■ Problem
Return each line of the data that follows exactly as it reads.

■ Source material
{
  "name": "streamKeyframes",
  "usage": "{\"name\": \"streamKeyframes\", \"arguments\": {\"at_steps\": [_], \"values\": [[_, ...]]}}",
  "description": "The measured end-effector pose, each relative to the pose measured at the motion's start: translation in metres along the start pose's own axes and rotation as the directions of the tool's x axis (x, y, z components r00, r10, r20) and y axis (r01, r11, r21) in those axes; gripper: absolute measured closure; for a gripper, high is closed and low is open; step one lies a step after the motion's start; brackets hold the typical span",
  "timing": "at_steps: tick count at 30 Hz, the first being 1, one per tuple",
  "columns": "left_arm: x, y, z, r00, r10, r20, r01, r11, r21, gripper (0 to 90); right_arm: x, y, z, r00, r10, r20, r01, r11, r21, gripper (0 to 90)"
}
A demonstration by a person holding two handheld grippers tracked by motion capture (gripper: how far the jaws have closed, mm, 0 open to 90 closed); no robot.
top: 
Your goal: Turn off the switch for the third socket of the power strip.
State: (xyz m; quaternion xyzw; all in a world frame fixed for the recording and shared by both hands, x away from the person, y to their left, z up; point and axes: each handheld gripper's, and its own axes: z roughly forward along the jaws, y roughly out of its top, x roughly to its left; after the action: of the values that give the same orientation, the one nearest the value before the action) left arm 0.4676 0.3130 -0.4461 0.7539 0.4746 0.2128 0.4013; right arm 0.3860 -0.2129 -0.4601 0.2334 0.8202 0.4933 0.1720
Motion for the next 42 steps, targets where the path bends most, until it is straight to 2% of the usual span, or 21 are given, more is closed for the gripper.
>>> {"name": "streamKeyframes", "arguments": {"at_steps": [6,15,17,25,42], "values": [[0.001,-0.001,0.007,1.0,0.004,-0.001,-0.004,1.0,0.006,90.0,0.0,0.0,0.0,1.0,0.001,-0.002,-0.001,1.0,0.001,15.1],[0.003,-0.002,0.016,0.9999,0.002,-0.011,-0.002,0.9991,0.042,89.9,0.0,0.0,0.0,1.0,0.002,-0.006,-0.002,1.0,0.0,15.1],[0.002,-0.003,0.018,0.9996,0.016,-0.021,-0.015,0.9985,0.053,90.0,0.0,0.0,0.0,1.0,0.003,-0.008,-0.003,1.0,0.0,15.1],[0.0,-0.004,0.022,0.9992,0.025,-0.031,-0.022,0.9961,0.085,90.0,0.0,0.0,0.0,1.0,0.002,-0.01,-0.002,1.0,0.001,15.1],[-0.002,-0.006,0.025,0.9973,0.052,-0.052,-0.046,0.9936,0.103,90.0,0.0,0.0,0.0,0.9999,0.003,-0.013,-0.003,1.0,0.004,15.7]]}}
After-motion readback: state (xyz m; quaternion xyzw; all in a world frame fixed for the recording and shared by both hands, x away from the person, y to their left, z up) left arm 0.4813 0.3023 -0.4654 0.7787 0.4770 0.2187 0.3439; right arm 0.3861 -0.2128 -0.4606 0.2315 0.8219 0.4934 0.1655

■ The completed task
{
  "name": "streamKeyframes",
  "usage": "{\"name\": \"streamKeyframes\", \"arguments\": {\"at_steps\": [_], \"values\": [[_, ...]]}}",
  "description": "The measured end-effector pose, each relative to the pose measured at the motion's start: translation in metres along the start pose's own axes and rotation as the directions of the tool's x axis (x, y, z components r00, r10, r20) and y axis (r01, r11, r21) in those axes; gripper: absolute measured closure; for a gripper, high is closed and low is open; step one lies a step after the motion's start; brackets hold the typical span",
  "timing": "at_steps: tick count at 30 Hz, the first being 1, one per tuple",
  "columns": "left_arm: x, y, z, r00, r10, r20, r01, r11, r21, gripper (0 to 90); right_arm: x, y, z, r00, r10, r20, r01, r11, r21, gripper (0 to 90)"
}
A demonstration by a person holding two handheld grippers tracked by motion capture (gripper: how far the jaws have closed, mm, 0 open to 90 closed); no robot.
top: 
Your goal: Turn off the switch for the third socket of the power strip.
State: (xyz m; quaternion xyzw; all in a world frame fixed for the recording and shared by both hands, x away from the person, y to their left, z up; point and axes: each handheld gripper's, and its own axes: z roughly forward along the jaws, y roughly out of its top, x roughly to its left; after the action: of the values that give the same orientation, the one nearest the value before the action) left arm 0.4676 0.3130 -0.4461 0.7539 0.4746 0.2128 0.4013; right arm 0.3860 -0.2129 -0.4601 0.2334 0.8202 0.4933 0.1720
Motion for the next 42 steps, targets where the path bends most, until it is straight to 2% of the usual span, or 21 are given, more is closed for the gripper.
>>> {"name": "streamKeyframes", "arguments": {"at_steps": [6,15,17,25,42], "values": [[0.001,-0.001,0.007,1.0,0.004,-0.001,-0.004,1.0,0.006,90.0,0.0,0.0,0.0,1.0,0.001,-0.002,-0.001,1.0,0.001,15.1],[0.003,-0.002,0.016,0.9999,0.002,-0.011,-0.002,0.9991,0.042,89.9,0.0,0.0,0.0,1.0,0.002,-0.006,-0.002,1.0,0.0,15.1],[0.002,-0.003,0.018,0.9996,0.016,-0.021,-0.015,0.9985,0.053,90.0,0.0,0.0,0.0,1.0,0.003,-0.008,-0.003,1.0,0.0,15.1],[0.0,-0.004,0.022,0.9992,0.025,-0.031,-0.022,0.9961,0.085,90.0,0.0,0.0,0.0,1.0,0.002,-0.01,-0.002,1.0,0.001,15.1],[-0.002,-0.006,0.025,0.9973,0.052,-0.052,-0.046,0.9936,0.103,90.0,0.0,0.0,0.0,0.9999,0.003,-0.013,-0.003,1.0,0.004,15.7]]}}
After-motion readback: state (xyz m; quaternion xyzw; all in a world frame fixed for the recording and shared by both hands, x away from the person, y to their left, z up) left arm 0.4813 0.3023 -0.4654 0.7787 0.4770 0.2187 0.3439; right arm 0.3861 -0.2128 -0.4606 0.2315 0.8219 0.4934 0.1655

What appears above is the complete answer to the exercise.